[HSV-TK gene therapy of lung adenocarcinoma xenografts using a hypoxia/radiation dual-sensitive promoter]

Abstract

Background & objective: Radio-genetic therapy is a novel strategy for cancer treatment; however, a limited success was shown due to lower sensitivity of tumor cells to radiation under hypoxia, which is a unique feature for solid tumors. In order to improve the efficacy of radiogenetic therapy for lung cancer, a hypoxia/radiation dual-sensitive promoter was constructed to enhance the expression of HSV-TK in transfected cells exposed to radiation under hypoxia.

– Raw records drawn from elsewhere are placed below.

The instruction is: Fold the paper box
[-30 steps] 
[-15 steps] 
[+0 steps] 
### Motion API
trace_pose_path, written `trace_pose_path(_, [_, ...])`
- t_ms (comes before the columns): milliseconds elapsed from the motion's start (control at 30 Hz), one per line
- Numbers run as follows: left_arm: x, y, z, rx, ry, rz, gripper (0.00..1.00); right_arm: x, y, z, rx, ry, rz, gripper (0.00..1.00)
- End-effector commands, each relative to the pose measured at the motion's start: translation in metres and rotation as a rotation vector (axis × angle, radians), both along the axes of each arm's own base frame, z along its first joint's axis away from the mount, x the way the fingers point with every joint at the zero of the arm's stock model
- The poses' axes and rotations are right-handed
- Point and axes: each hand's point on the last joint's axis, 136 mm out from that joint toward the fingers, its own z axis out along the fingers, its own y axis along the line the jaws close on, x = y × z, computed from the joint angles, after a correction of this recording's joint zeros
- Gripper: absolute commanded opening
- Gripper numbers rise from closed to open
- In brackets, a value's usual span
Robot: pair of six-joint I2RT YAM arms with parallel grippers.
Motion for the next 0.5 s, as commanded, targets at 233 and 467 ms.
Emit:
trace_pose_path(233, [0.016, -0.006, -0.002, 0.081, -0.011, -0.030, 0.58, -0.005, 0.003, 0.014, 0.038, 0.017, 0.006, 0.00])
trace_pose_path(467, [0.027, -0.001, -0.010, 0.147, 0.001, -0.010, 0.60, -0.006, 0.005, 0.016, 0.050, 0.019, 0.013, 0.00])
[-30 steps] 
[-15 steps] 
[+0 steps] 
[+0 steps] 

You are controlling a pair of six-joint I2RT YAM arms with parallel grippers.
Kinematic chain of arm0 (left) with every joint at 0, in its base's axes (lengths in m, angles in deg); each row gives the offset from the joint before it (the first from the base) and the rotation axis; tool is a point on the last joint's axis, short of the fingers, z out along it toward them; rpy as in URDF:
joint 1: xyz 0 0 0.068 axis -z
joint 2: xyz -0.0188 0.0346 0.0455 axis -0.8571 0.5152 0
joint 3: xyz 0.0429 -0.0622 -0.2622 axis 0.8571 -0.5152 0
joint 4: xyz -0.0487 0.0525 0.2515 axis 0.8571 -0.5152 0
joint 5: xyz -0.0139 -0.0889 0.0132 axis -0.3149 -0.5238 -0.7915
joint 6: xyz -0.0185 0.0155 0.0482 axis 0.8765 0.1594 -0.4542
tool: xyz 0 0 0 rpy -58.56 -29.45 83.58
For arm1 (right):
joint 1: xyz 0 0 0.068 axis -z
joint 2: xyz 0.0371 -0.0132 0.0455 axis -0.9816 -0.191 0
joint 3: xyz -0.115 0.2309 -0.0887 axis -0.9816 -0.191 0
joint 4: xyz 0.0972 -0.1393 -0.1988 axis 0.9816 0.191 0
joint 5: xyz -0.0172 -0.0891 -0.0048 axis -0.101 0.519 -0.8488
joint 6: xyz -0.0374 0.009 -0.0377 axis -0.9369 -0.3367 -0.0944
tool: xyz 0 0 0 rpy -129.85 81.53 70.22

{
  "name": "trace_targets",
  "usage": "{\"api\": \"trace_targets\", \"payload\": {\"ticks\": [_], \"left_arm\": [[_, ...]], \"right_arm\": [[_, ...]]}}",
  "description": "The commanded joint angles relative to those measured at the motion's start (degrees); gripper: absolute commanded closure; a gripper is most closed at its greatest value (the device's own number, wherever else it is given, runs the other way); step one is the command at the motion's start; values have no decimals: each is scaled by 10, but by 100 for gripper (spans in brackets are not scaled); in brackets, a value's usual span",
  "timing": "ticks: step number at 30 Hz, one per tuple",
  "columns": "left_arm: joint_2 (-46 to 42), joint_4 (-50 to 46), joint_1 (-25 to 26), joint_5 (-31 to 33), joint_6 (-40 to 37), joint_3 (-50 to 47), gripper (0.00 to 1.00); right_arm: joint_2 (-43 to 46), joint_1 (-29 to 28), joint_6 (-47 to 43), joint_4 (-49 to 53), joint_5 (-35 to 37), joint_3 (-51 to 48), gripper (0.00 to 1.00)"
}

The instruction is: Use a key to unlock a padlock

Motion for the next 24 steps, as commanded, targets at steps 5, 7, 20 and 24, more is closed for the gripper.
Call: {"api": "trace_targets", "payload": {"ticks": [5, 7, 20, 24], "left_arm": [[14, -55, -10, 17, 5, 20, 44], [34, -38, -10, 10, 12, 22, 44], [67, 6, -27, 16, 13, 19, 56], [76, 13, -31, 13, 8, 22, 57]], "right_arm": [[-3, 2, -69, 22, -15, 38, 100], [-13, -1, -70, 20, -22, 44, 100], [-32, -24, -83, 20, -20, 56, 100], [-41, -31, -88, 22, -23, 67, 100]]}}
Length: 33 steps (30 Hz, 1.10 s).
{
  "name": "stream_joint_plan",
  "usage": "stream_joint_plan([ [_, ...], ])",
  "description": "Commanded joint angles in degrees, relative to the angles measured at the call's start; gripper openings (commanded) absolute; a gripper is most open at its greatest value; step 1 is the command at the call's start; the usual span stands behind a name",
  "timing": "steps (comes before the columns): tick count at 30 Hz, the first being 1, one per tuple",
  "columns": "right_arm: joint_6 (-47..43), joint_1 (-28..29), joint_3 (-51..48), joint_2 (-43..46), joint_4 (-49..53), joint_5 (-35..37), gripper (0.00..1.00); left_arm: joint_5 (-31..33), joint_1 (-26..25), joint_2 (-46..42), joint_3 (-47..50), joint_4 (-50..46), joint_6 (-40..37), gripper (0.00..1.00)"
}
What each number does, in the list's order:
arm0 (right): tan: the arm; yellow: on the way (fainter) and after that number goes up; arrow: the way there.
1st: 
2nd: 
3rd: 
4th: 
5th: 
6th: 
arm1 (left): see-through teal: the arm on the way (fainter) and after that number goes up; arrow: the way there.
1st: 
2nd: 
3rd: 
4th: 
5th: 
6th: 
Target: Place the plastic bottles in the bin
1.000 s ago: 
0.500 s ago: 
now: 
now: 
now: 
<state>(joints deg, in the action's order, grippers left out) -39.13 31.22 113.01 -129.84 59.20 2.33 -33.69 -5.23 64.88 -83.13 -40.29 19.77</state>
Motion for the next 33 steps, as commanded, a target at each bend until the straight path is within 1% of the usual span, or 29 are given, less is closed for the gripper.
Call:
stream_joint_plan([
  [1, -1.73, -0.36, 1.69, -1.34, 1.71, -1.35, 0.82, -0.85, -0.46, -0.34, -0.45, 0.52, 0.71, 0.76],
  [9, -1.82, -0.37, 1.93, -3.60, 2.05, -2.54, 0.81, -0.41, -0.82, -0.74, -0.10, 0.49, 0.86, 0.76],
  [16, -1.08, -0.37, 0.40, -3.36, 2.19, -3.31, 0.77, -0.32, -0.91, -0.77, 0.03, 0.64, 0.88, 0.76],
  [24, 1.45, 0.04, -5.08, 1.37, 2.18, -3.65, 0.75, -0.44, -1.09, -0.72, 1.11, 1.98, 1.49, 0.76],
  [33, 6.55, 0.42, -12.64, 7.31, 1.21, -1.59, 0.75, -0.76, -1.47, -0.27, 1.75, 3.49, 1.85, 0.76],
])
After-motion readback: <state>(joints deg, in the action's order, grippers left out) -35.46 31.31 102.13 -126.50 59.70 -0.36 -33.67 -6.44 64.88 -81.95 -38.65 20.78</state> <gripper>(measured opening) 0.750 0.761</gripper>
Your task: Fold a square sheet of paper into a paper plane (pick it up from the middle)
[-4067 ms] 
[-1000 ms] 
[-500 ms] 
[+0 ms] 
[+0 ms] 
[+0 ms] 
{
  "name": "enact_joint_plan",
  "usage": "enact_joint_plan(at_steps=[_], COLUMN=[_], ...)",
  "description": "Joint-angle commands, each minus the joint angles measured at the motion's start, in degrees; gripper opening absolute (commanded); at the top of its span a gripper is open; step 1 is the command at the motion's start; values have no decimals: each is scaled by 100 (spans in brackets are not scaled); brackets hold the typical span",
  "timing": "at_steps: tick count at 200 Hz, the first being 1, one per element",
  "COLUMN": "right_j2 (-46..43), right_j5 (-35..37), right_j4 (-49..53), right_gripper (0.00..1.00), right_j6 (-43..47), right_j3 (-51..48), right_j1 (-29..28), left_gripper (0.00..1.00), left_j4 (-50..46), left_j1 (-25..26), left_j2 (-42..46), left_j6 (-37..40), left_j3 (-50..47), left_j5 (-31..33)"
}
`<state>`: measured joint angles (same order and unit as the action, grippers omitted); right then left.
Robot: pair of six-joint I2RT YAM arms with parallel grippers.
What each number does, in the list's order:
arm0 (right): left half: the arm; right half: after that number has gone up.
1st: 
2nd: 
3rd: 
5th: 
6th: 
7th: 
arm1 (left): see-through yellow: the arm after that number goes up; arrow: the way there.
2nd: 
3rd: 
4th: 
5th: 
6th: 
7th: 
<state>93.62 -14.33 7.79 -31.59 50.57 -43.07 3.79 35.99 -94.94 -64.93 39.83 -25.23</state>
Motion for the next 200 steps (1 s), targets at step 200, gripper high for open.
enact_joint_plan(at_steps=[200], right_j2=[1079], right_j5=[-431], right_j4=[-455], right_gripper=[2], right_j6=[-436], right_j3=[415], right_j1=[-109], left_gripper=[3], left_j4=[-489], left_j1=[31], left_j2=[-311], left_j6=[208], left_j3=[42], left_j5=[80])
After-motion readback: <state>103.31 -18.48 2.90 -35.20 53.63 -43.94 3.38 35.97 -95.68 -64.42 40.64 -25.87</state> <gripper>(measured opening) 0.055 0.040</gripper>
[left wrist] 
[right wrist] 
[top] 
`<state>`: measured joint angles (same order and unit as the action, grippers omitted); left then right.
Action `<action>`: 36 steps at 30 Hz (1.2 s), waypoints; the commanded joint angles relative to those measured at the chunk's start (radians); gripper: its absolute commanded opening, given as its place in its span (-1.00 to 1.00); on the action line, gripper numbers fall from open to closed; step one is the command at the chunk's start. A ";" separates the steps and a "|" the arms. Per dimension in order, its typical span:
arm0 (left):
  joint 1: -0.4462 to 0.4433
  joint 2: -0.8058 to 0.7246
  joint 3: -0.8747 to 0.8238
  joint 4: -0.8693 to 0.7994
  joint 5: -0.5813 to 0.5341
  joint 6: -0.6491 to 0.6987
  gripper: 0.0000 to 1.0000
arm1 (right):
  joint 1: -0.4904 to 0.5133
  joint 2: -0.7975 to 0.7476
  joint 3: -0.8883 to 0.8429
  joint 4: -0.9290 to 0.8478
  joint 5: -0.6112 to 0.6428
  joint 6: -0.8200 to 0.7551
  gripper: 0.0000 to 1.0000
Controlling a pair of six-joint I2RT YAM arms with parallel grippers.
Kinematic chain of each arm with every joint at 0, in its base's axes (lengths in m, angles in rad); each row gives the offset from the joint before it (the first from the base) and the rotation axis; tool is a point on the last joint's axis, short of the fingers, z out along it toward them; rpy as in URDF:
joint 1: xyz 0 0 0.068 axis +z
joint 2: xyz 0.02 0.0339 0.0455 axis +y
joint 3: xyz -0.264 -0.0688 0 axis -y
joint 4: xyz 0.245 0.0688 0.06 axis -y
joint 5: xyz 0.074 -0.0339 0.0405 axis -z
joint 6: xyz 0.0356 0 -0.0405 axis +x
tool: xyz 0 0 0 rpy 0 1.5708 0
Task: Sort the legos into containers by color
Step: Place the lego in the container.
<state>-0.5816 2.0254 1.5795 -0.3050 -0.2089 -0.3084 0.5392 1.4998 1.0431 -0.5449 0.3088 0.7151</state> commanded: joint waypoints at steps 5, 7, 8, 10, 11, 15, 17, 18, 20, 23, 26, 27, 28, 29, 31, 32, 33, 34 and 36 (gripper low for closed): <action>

Methods: The chimeric promoter HRE-Egr was generated by insertion of hypoxia response elements (HREs) upstream of the Egr-1 (early growth response gene-1) promoter. HSV-TK expression vector was constructed by cloning HRE-Egr promoter upstream of HSV-TK gene, which was transfected into A549 cells via liposome. The expression of HSV-TK in transfected cells exposed to irradiation (6 Gy) and/or hypoxia (1% O2) were analyzed by Northern blot, and the relative survival rate of cells in presence of prodrug ganciclovir (GCV) was tested using MTT method. To examine the efficacy of this HRE-Egr-TK gene therapy in vivo, the A549 adenocarcinoma xenografts were planted in BALB/c nude mice. The tumor volumes and the suppression rates were assayed in nude mice bearing xenografts infected with plasmids and exposed to radiation.

Results: HSV-TK gene expression in transfected cells was markedly increased in both radiation (227 U) and hypoxia (94 U) groups compared with control group (21 U). The HSV-TK expression (769 U) in transfected cells exposed to radiation under hypoxia is much more higher than the former groups. The survival rate of transfected cells exposed to radiation under hypoxia in the presence of GCV was obviously decreased with comparison of cells under normoxia (7.2%+/-1.8 % vs 32.7%+/-4.6 %). HRE-Egr promoter transfected tumors regressed significantly after a combination therapy of irradiation and GCV in all mice (n=10), the tumor suppression rates was 91.2%.

Conclusions: The hypoxia/radiation dual-sensitive promoter HRE-Egr can enhance the HSV-TK gene expression in solid tumors under hypoxia. Enhanced tumor suppression effect was observed in A549 xenografts infected with HRE-Egr promoter exposed to radiation.